I like to share my thoughts on the mortgage industry as an insider on the from lines. It’s been a month since my last blog entry and that is too long!!

 As you may already know, the $8000 tax credit for first time home buyers (defined as an individual who has not owned a home for the past three years), expires on November 30th. Will it be extended? Let’s hope so! The tax credit has really helped sell some homes! There is speculation of expanding the program to include buyers who are not first time homeowners. Of course, Congress has a lot on their plate with health insurance reform as well as climate change legislation. In my view, extending the credit is crucial to our economy, especially in Arizona, Florida, California, Nevada and Michigan. The National Association of Realtors and the National Association of Home Builders are doing some intensive lobbying of Congress. Hopefully, they can get a few words in edgewise between all of the health care and energy lobbyists.

 

I have also heard first hand that banks are making a concerted effort to renegotiate mortgages and facilitate short sales. You know why? It’s because the government is putting a lot of pressure on the banks. They have received billions of dollars and have helped only a small percentage of homeowners so far. Even if you were already turned down, you may hear from your lender again. In some cases, homeowners were experiencing hardships like reduced hours of work when they attempted to redo their mortgages and were still declined. Many of these at risk borrowers have lost their jobs, but are still trying to hang on to their houses! If you or anyone you know fits into this situation, don’t despair and good luck!

 

There have been a few regulations implemented in the past month. The biggest change involves the Truth-In-Lending (TIL) disclosure. Mortgage originators have always had to deliver a TIL within three days of application (Sundays and bank holidays are not included). The new changes include an additional seven day period to coordinate the loan disclosures. Another change is if the final rate for the loan is one eighth (.125%) higher than the original TIL, a new TIL needs to be sent over to the borrower within three days before the closing. The minimum time to close a mortgage is ten days or thirteen days if the final rate is higher than the original disclosures. In case you are wondering why a rate might be higher for the final mortgage than the initial rate, there are a few scenarios which can affect interest rates.

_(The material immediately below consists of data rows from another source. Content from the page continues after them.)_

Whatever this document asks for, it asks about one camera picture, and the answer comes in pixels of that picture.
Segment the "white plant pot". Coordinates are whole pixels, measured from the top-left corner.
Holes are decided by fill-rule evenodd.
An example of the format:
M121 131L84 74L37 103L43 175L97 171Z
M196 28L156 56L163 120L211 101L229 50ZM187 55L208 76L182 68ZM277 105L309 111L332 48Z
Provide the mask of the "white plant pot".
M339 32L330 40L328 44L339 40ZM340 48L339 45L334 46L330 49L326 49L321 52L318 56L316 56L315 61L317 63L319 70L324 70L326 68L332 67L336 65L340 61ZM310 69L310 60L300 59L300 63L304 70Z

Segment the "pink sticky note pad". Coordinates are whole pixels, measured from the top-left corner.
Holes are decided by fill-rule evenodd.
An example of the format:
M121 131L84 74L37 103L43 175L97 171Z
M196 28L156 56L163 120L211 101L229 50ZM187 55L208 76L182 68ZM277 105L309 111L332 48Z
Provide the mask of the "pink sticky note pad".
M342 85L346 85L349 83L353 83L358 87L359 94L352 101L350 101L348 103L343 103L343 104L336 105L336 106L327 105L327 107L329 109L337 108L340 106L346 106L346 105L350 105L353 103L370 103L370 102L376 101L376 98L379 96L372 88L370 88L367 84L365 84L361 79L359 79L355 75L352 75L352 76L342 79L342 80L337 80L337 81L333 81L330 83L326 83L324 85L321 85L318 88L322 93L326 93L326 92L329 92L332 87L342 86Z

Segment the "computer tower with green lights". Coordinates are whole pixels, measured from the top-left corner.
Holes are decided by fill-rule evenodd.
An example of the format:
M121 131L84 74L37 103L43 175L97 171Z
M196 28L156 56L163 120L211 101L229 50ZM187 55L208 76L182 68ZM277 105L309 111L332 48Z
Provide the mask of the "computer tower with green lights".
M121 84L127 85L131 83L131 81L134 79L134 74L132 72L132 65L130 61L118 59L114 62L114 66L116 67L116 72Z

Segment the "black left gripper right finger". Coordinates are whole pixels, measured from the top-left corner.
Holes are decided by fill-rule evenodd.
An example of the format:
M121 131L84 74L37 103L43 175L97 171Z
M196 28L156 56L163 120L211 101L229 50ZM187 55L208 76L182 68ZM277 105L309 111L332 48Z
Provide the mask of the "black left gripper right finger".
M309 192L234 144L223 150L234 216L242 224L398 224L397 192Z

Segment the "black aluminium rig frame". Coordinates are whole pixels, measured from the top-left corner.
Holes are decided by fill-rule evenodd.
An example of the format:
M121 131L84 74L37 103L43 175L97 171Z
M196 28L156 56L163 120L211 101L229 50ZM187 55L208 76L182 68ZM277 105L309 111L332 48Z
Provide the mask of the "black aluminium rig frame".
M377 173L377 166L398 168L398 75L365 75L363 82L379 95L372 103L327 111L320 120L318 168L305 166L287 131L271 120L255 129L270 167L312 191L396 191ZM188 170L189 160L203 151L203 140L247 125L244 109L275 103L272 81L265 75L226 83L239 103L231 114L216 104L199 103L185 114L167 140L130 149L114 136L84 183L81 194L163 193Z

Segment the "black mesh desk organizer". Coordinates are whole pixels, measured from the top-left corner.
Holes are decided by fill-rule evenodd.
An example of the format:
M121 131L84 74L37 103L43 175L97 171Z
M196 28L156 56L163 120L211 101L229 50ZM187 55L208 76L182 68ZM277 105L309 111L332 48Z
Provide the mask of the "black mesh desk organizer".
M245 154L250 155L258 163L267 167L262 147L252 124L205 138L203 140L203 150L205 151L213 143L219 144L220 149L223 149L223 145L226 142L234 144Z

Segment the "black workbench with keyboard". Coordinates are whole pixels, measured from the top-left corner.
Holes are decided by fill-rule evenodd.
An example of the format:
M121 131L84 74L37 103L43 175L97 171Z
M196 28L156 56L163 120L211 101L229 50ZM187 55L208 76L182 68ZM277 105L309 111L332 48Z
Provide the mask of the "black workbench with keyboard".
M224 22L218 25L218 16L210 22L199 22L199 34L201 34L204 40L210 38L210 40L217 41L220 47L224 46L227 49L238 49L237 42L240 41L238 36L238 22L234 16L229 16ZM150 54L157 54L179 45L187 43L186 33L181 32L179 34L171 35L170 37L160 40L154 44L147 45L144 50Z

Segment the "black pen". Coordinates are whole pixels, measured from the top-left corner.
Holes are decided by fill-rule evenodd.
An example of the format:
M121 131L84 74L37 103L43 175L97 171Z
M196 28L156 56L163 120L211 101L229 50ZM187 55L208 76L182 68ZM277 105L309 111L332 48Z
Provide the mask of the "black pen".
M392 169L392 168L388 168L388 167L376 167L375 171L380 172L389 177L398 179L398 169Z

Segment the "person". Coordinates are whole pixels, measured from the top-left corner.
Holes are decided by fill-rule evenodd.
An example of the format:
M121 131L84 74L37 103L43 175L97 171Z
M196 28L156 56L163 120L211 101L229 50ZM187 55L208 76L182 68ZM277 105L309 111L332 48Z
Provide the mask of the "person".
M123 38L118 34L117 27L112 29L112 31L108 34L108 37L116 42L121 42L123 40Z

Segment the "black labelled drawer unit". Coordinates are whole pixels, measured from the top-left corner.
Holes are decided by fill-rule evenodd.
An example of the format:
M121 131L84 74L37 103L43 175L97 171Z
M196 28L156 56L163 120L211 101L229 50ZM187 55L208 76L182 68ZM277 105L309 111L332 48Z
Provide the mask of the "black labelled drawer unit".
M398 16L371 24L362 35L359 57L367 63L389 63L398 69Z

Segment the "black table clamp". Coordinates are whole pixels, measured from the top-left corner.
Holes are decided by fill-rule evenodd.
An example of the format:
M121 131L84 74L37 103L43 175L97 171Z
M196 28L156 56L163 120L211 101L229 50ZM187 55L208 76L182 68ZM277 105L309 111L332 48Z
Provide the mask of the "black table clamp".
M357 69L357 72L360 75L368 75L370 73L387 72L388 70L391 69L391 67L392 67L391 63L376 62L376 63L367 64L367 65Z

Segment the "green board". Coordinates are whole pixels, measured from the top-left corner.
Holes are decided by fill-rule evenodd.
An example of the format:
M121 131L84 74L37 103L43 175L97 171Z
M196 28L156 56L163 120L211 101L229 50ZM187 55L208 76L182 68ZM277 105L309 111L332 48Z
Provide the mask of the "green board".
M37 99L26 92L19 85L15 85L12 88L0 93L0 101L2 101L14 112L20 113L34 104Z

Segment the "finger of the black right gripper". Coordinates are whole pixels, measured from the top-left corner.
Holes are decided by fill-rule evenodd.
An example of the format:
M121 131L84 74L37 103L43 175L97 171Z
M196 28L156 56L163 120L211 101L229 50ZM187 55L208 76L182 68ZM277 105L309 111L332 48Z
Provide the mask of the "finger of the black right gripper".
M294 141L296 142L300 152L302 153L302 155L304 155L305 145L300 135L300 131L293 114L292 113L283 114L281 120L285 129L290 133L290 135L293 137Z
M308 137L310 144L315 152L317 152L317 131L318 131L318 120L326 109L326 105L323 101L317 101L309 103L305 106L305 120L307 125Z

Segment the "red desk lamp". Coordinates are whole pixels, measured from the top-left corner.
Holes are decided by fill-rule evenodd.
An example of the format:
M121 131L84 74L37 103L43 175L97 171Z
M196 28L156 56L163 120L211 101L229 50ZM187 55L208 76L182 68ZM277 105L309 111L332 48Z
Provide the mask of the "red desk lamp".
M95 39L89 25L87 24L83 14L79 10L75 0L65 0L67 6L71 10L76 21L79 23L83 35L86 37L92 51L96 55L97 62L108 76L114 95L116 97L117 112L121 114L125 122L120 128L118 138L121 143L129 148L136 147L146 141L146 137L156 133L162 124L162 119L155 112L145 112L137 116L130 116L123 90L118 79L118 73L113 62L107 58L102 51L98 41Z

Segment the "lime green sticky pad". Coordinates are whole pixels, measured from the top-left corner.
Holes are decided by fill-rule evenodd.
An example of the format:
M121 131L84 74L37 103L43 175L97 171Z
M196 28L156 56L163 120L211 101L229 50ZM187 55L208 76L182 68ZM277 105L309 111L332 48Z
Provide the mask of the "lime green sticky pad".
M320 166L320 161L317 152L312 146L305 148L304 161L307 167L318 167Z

For example, if a borrower “floats” the interest rate and the market worsens, the final “locked” rate would be higher. Also, a rate could change if the credit score changes or the loan-to-value ratio changes.

 

Another change is FNMA (Fannie Mae) underwriting is the verification of a self employed borrower. Thirty days prior to the dates on the loan closing documents, third party employment verification must be done. Approved verifications include a CPA letter, a Yellow Pages ad or a website.